*** Material supplied Section Begins ***

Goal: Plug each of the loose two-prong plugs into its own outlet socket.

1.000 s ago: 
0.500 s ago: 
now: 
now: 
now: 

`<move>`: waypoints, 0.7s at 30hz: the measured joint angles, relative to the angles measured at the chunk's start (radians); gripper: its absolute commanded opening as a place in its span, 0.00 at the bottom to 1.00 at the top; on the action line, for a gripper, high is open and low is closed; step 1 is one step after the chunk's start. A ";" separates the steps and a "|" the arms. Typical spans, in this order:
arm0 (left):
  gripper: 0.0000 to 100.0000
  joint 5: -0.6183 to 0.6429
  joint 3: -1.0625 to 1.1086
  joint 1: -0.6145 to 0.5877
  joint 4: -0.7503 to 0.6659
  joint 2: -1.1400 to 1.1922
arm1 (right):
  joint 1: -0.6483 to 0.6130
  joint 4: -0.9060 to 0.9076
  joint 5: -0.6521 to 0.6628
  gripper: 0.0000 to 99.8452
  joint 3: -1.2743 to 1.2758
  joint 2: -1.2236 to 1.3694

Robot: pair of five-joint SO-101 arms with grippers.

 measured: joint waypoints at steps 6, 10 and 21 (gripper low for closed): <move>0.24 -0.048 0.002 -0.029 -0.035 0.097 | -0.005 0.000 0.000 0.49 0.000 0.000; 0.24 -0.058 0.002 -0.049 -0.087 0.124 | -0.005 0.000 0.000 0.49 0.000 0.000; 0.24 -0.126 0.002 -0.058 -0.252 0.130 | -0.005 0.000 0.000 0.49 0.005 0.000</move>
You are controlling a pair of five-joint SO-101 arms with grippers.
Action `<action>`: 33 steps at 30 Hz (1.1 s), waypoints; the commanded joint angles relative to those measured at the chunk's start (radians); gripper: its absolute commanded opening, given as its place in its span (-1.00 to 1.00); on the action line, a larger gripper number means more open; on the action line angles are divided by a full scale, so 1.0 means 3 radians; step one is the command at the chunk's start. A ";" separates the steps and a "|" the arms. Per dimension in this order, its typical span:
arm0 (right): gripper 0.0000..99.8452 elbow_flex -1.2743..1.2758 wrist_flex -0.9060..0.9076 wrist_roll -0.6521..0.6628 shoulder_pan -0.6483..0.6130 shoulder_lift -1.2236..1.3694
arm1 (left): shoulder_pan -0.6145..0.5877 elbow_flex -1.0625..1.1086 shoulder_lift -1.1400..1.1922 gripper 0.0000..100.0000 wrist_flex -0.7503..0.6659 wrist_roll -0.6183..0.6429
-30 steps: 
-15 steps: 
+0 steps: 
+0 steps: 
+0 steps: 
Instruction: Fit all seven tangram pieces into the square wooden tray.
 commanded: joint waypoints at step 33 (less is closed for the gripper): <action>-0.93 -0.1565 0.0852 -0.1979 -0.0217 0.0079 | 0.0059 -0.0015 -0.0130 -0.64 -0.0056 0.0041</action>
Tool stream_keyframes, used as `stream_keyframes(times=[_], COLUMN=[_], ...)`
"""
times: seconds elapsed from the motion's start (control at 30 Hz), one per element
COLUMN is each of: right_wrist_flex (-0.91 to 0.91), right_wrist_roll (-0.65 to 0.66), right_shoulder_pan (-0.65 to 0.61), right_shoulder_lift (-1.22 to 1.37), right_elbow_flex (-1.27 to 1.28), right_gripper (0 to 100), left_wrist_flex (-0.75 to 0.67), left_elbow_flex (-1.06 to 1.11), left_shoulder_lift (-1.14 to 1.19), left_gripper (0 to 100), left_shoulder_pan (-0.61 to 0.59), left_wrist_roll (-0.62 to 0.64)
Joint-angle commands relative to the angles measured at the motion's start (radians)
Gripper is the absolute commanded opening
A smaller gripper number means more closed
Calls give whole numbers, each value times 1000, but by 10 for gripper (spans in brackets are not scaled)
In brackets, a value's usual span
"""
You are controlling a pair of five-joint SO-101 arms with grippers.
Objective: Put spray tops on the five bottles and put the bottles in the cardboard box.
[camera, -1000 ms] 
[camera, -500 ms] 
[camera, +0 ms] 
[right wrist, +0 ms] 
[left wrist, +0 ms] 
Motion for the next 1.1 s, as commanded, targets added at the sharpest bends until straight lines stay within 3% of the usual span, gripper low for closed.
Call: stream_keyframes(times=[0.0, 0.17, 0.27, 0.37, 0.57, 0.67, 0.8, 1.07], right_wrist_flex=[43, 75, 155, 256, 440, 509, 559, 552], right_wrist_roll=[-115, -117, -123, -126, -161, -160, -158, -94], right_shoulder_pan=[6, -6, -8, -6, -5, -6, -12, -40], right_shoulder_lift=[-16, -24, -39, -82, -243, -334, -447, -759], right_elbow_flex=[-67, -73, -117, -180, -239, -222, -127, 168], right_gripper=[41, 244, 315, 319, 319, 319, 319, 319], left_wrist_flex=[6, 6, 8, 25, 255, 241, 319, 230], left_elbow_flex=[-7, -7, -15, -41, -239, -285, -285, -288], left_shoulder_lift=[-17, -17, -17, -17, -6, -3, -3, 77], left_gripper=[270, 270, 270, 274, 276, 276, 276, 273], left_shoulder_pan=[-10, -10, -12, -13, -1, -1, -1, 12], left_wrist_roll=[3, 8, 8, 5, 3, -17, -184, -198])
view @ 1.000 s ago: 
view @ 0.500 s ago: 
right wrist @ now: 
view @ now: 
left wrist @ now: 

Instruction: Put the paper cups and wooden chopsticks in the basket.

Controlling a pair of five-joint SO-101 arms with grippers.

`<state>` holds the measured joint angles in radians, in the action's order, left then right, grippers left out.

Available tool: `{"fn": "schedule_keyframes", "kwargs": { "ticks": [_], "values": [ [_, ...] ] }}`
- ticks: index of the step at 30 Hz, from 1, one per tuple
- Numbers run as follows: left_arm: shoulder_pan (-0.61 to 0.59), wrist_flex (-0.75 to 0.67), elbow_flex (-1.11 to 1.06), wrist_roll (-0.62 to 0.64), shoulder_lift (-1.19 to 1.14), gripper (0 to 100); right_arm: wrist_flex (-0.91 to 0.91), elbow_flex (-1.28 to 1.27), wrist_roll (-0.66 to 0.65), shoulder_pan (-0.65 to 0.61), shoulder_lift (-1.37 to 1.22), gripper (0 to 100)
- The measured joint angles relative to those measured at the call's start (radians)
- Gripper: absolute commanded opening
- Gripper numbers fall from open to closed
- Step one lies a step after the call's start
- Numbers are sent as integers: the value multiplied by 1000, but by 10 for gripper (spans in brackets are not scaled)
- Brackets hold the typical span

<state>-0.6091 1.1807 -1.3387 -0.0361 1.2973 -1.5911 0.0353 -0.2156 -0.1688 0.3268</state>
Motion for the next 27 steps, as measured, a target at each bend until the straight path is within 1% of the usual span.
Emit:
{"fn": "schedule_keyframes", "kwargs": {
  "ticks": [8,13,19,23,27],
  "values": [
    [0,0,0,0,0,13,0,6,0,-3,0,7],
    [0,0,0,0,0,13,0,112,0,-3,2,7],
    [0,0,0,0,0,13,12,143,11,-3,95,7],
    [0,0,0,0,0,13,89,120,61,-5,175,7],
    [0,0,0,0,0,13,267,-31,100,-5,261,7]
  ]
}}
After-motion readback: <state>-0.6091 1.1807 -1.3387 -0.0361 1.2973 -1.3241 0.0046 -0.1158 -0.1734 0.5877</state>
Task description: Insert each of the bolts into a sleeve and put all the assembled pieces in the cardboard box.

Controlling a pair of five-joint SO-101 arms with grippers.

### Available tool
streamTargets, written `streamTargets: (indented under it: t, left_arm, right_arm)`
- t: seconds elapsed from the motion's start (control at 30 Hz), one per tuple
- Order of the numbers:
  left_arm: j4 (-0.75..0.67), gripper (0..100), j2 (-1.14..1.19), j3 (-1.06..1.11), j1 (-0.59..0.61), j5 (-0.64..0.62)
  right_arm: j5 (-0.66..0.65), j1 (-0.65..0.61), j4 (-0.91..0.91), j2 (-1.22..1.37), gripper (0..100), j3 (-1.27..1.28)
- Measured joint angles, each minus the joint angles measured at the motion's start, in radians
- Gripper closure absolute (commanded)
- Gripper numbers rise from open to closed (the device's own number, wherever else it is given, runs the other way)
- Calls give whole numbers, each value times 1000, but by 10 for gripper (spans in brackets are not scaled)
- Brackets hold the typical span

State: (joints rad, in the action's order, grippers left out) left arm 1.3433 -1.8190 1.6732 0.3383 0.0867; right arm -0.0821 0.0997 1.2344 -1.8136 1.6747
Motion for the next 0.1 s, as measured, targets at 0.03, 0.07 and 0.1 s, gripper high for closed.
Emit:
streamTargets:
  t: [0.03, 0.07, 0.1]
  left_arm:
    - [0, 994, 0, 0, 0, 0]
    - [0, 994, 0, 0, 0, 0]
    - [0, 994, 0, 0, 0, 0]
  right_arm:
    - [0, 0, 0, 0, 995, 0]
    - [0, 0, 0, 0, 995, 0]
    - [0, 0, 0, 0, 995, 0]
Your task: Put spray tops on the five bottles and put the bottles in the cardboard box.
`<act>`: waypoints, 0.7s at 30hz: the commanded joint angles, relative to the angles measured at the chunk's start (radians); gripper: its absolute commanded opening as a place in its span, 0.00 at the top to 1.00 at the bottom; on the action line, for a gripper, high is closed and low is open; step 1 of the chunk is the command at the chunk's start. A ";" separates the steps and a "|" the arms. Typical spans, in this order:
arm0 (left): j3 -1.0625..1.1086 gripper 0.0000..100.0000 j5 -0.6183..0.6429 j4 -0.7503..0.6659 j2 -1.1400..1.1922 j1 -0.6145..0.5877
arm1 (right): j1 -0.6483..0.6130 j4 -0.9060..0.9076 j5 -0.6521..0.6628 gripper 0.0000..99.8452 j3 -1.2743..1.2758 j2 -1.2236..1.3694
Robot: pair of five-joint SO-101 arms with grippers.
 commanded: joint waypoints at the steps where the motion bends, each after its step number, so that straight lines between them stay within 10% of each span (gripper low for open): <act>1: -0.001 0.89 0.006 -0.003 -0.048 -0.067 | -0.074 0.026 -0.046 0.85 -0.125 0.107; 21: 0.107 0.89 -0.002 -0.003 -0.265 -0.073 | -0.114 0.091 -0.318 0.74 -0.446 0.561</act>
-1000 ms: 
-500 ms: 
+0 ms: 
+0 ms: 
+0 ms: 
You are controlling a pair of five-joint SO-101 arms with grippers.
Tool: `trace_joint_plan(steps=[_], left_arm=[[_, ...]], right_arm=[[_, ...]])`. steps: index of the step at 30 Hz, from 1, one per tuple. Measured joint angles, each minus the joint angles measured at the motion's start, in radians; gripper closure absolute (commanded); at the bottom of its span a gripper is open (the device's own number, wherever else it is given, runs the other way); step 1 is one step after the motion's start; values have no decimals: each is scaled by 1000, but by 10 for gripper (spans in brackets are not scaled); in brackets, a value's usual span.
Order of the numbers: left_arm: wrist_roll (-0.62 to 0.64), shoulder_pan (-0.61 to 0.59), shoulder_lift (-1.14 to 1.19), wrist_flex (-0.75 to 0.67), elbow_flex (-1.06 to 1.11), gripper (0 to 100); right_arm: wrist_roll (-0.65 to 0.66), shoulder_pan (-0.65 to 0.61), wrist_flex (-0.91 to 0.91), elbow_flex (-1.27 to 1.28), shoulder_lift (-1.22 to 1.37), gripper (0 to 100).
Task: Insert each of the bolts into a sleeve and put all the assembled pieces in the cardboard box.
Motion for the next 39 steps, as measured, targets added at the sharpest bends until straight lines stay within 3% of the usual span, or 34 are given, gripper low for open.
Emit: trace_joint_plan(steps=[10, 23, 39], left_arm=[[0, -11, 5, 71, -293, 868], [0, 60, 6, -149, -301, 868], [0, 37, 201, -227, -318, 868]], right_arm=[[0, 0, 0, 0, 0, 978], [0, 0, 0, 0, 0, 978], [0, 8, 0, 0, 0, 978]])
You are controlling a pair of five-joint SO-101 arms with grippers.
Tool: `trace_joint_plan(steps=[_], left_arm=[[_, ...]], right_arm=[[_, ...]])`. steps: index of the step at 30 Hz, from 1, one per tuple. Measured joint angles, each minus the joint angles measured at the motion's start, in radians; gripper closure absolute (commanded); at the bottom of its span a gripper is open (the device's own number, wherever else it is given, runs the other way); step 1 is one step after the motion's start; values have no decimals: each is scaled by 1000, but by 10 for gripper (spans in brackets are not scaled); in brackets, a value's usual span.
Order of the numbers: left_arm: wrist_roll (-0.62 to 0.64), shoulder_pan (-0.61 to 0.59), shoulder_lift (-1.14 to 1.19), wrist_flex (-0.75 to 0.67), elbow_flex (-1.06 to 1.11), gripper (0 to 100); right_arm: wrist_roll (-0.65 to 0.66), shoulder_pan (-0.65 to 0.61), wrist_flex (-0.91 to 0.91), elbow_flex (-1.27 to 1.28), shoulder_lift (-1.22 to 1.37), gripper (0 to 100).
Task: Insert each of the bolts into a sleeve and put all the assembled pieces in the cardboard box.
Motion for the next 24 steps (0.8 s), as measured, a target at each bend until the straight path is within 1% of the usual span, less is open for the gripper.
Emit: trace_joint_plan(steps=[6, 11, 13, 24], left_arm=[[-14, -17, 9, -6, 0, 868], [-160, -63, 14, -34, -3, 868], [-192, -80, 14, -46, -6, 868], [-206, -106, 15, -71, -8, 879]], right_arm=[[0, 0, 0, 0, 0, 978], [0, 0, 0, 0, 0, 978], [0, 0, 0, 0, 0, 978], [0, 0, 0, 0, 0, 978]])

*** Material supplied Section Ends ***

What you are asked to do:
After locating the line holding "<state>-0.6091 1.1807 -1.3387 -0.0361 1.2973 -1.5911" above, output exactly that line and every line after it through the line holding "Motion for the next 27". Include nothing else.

Problem solution:
<state>-0.6091 1.1807 -1.3387 -0.0361 1.2973 -1.5911 0.0353 -0.2156 -0.1688 0.3268</state>
Motion for the next 27 steps, as measured, a target at each bend until the straight path is within 1% of the usual span.

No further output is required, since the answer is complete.